There is some doubt about even the most visible CSI efforts (e.g., SGP, PrintSTEP, and CURE),
and more concern about the others.  Minimally, most stakeholders would like to see a clear
delineation of responsibility and accountability for outstanding CSI recommendations and
projects, as well as a clear statement of any Agency decisions that particular projects are not
priorities for follow through.

BUILD ON EXISTING CAPABILITIES IN SECTOR WORK AND THE SUPPORT OF
MULTI-STAKEHOLDER "INCUBATOR PROGRAMS"
Metal Finishing Subcommittee participants believe that the SI program has demonstrated its value
in providing a foundation on which the SGP could be built during CSI. SI is also working with a
number of other sectors (e.g., the NJ Batch Chemical Sector Project).  SI is well respected by
industry and most other stakeholder groups. There are also programs such as Design for the
Environment which have provided technically oriented support to sectors. Focusing adequate
resources on EPA sector-oriented programs, and linking them effectively to Agency core media
programs, was an area in which interviewees expressed considerable concern. Interviewees who
raised this concern were asked their perspectives on the extent to which SBEP addressed their
concerns.  In general, non-governmental stakeholders were usually uncertain, often feeling that
they lacked adequate understanding of Agency operations. State and local stakeholders generally
felt that the adequacy of SBEP depended entirely on how it was connected to the Agency's
budgeting process.  EPA interviewees from media program and regional offices who were
supportive of sector-based approaches were concerned that SBEP largely collated existing
Agency efforts, and might not prove to be a budgetary driver for further integration of sector-
based approaches; they felt that active Agency management leadership would be necessary to
make the SBEP a strong basis for sector-oriented initiatives.

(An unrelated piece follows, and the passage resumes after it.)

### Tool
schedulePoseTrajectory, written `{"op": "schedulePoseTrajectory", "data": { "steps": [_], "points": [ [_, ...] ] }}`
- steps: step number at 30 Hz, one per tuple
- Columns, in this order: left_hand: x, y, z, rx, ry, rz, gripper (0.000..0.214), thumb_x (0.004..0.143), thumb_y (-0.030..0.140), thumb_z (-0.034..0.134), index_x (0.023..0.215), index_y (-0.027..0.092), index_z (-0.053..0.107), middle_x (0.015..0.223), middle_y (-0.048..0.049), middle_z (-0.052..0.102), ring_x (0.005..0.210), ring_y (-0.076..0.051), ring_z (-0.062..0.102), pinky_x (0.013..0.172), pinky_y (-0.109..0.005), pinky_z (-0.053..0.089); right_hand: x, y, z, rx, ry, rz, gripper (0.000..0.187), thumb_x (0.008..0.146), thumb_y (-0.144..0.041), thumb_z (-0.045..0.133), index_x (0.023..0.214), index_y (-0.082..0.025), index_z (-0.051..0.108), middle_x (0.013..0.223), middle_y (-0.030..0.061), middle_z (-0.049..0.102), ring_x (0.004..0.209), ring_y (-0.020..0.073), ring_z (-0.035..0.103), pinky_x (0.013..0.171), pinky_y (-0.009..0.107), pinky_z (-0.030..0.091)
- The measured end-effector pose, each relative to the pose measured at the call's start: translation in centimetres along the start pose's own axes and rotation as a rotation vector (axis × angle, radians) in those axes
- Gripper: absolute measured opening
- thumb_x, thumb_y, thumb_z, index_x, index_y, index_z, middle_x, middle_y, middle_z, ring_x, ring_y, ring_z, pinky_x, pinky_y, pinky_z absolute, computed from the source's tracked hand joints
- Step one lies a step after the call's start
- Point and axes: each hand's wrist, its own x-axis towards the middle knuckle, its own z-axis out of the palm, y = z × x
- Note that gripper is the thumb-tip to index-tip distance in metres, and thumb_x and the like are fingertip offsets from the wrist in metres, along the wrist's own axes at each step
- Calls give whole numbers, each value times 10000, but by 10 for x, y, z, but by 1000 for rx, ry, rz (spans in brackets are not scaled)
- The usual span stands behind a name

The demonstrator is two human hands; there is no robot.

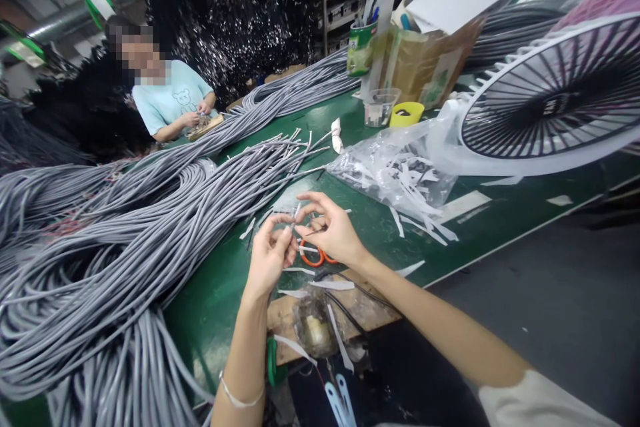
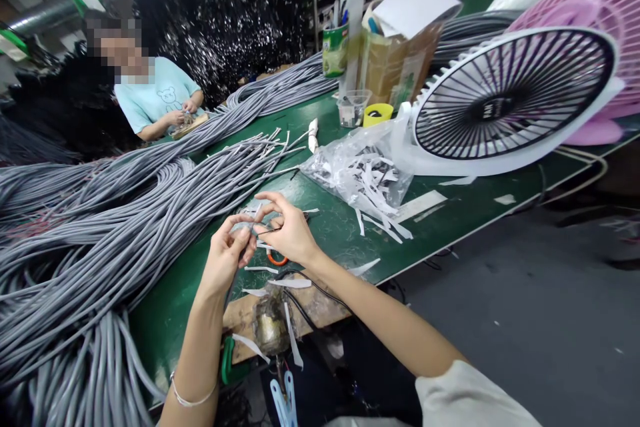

ASSURE EARLY STAKEHOLDER INVOLVEMENT IN POLICY DIALOGUES FOR
FOCUSING ON INNOVATIVE SOLUTIONS
Stakeholders who believed they worked on innovative CSI projects emphasized that one of the
most valuable aspects of the Common Sense Initiative was the active engagement of all
stakeholders in negotiations. In particular, the most fruitful negotiations began with a discussion
of which problems were most important to address and the range of possible answers to those
problems. This up-front involvement of a wide range of stakeholders in identifying issues and
solutions resulted in some of the most creative CSI products. While the Stakeholder Involvement
Action Plan, the SBEP Action Plan, and the NACEPT Sector Standing Committee address the
continuing importance of stakeholder involvement, many stakeholders stressed that it is especially
important to emphasize that EPA needs to include an up-front, formative role for multi-
stakeholder consensus processes to help identify issues and policy options.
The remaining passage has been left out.